Rather than contend up front with well-documented and high profile cases of clear criminal activity featured on PornHub, Dawson instead spends the bulk of his article discrediting those calling PornHub to account. He attempts to water down well-researched criticisms of Pornhub by reputable sources such as TraffickingHub and Exodus Cry’s Laila Mickelwait based simply on religious affiliation.

“Exodus Cry,” writes Dawson, “[is] an explicitly Christian organization in Sacramento, California that takes on all manner of behaviours it views as improper, from sex trafficking to bikini baristas and stripping, and whose founder…preaches Biblical sexual purity.”

Mr. Dawson suggests here that sex trafficking – recognized around the globe as an abhorrent criminal act, one that countries such as Canada and the United States invest millions of dollars to combat every year – is in the crosshairs of a religiously-affiliated organization simply because it is deemed by the organization to be an “improper act”. This type of conflation is not only egregious for a reputable outlet such as the National Post in a time of heightened awareness and research around issues of sex trafficking, it is also revealing of either the author’s extreme bias or extreme ignorance on the subject.

The author goes on to suggest that “newer research” has disputed previous claims that pornography is linked to sexual assault and erectile disfunction. To support this, he references an article from 2009 of which he quotes a sentence from the article’s abstract. In more recent years, there has indeed been plenty of research not only supporting that pornography consumption is connected to erectile dysfunction and sexual assault, but also that pornography consumption is a potentially highly addictive activity that is correlated with increased risk of sexual assault in youth, negatively affects academics among students, and increases social isolation.

It is only after spending most of his article on such “debunking” that Mr. Dawson, at the end of his piece, slides in a few token lines about the well-documented allegations being made against PornHub by courageous survivors. One of these survivors alleges that PornHub not only hosted videos of her actual rape but that the porn conglomerate for months ignored her pleas to remove the video until she posed as her own lawyer.
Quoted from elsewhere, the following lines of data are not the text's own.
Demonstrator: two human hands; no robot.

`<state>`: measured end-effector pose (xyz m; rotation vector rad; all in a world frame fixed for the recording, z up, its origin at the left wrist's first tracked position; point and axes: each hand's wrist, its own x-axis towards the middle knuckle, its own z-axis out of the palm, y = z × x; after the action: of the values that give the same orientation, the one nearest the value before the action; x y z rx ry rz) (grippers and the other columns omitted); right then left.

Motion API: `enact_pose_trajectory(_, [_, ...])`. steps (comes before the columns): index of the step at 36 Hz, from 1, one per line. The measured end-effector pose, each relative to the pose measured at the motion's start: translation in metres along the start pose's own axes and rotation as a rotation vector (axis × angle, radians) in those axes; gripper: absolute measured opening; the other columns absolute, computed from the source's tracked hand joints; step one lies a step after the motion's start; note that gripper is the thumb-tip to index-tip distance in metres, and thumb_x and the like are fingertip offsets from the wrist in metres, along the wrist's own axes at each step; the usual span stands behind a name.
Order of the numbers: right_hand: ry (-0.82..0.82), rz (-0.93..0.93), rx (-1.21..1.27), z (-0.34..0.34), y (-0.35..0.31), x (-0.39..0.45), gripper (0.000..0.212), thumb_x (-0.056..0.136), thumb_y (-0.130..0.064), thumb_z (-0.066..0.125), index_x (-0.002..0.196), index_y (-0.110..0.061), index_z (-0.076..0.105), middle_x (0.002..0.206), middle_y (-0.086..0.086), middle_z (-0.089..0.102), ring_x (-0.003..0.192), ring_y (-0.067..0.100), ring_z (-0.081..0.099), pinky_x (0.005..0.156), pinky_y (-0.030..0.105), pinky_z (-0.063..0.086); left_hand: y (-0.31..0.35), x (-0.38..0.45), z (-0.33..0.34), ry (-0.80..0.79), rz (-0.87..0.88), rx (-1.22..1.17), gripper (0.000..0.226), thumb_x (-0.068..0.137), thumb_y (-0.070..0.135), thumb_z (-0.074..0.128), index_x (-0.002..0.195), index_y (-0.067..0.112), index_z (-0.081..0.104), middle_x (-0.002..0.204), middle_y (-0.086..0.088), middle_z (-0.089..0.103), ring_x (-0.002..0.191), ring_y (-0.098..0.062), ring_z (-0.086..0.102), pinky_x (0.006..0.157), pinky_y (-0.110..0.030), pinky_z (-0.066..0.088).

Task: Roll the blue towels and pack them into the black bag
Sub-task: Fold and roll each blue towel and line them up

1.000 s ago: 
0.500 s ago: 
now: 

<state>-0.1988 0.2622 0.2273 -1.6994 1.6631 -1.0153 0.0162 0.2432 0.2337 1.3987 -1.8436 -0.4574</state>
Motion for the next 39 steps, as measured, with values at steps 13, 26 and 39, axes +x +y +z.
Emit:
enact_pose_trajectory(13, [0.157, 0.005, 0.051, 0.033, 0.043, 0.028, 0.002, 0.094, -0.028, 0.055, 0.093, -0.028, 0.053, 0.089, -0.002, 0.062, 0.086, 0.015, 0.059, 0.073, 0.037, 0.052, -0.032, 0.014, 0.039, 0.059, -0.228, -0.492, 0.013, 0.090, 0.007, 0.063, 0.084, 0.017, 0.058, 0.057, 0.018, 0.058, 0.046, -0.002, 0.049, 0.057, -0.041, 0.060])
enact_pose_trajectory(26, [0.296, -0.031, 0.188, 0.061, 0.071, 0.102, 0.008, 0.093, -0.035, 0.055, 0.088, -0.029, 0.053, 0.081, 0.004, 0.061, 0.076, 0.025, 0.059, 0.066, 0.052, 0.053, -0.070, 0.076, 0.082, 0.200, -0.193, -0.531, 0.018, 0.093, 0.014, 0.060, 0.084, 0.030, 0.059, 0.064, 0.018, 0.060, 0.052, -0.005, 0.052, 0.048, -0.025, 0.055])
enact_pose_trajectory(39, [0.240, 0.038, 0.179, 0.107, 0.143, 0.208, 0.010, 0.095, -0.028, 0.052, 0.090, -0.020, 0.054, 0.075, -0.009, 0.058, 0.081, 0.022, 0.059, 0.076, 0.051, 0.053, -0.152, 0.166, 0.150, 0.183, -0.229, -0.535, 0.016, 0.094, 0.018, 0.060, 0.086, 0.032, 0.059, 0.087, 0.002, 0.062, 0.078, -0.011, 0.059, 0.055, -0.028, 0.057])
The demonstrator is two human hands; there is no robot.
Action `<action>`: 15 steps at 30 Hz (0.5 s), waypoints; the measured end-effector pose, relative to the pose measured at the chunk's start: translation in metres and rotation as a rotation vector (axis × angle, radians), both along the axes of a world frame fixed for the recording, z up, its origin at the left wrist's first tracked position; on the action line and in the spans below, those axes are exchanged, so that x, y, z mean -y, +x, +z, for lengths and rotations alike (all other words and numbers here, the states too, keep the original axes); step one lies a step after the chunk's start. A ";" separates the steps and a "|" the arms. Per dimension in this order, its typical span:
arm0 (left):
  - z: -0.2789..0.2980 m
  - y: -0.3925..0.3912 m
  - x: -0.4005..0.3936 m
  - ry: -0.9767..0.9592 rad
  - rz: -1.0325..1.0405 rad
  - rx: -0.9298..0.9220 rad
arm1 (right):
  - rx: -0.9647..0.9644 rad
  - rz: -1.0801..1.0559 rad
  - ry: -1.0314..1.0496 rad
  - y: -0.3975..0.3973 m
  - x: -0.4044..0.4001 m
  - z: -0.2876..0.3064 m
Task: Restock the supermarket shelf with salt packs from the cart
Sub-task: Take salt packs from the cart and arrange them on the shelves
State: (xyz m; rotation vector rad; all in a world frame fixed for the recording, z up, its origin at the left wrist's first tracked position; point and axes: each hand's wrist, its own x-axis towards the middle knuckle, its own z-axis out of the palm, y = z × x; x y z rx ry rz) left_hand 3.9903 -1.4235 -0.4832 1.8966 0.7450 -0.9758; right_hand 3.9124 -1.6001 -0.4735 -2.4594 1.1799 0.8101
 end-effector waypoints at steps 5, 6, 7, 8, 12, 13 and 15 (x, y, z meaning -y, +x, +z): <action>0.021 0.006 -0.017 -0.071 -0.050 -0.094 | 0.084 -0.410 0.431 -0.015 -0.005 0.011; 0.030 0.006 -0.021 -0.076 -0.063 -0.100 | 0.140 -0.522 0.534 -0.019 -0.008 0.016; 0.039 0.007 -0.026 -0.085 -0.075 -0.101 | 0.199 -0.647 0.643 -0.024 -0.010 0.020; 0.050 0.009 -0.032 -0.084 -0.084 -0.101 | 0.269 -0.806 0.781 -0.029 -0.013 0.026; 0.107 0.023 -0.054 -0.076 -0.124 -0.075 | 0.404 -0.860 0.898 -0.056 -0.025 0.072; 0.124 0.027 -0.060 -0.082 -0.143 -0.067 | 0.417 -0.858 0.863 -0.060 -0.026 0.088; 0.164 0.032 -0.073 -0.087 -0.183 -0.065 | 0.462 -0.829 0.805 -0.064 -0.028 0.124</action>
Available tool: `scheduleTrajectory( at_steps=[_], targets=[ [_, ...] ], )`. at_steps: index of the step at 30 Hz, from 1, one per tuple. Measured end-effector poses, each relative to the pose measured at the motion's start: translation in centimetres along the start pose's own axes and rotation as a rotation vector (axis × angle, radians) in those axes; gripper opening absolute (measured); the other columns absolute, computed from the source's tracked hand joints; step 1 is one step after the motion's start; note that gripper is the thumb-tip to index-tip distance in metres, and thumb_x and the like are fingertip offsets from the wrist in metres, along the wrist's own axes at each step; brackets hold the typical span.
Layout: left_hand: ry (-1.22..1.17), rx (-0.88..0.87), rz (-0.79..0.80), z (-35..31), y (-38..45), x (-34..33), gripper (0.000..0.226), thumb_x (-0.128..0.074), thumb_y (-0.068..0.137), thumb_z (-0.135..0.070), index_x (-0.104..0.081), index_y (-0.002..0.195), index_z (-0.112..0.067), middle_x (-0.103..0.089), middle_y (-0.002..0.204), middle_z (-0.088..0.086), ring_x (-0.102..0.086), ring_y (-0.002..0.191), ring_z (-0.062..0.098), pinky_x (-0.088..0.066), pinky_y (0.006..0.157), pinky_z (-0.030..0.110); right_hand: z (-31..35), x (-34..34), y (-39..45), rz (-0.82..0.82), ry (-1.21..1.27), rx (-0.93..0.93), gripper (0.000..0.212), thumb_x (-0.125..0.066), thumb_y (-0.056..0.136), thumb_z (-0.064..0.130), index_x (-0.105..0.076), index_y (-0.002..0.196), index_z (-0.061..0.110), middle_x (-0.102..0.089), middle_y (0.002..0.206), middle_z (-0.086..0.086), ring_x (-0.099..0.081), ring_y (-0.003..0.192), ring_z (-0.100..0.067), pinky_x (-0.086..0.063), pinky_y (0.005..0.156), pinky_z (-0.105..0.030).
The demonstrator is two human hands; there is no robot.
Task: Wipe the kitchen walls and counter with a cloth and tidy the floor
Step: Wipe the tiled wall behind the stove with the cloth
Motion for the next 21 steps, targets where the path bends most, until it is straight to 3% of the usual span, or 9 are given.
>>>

Despite PornHub’s assurances of improved content reviewing in recent years under new ownership, stories continue to surface of sexual assault videos being uploaded to and viewed on PornHub according to this BBC article. We contend that PornHub implicitly invites uploads of real sexual assault by featuring porn categories such as “teen abused while sleeping”, “drunk teen abuse sleeping” and “extreme teen abuse” on their site – categories that PornHub, in a statement to the BBC, called “fantasies” that are “protected by various freedom of speech laws.”

Accusations by survivors of sexual assault and sexual exploitation are the catalyst that sparked all of this so-called “anti-porn activism” against PornHub, and Defend Dignity believes that the voices of survivors should be at the forefront of this discussion. While we understand Mr. Dawson’s job is to present what he perceives as being all sides of the story, we suggest that in the future he devote at least as much ink to survivors of sexual assault as he does to dismissing and attempting to discredit PornHub’s critics.